Caravan Sites Act 1968
- Parliament of the United Kingdom
- Long title: An Act to restrict the eviction from caravan sites of occupiers of caravans and make other provision for the benefit of such occupiers; to secure the establishment of such sites by local authorities for the use of gipsies and other persons of nomadic habit, and control in certain areas the unauthorised occupation of land by such persons; to amend the definition of "caravan" in Part I of the Caravan Sites and Control of Development Act 1960; and for purposes connected with the matters aforesaid.
- Citation: 1968 c. 52
- Introduced by: Eric Lubbock (Commons)

Dates
- Royal assent: 26 July 1968
- Commencement: 26 August 1968

Other legislation
- Amends: Caravan Sites and Control of Development Act 1960

Status: Current legislation

Text of statute as originally enacted

Text of the Caravan Sites Act 1968 as in force today (including any amendments) within the United Kingdom, from legislation.gov.uk.
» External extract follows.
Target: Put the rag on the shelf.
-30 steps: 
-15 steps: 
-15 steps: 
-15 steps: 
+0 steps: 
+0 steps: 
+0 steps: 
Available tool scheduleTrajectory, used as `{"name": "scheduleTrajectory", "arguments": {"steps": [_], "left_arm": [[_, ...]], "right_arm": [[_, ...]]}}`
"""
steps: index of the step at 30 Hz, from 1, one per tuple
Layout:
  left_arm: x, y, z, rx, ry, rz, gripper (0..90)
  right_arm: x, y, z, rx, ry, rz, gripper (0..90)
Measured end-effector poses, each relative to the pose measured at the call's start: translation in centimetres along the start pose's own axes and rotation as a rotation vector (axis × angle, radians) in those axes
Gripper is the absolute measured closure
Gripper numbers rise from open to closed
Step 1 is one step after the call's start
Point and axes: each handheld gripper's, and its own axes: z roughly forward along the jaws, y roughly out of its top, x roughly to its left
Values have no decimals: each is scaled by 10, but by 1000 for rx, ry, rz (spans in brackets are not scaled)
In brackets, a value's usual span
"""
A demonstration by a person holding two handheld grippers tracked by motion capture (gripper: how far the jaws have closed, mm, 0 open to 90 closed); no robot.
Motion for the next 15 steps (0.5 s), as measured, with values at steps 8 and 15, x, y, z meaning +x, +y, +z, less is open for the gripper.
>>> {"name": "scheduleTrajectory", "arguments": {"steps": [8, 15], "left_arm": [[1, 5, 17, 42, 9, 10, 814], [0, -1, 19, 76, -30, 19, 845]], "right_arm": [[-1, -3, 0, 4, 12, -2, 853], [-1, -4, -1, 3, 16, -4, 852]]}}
= Caravan Sites Act 1968 =

Act of Parliament of the United Kingdom

The Caravan Sites Act 1968 (c. 52) is an act of the Parliament of the United Kingdom, which resulted in the provision of 400 halting sites in the UK – where there had been no council-sites before. The act was passed after a series of protests against the Caravan Sites and Control of Development Act 1960, which allowed local authorities to close traditional stops used by travellers.

The private member's bill was proposed by Eric Lubbock of the Liberal Party.

The act was effectively repealed by the Criminal Justice and Public Order Act 1994.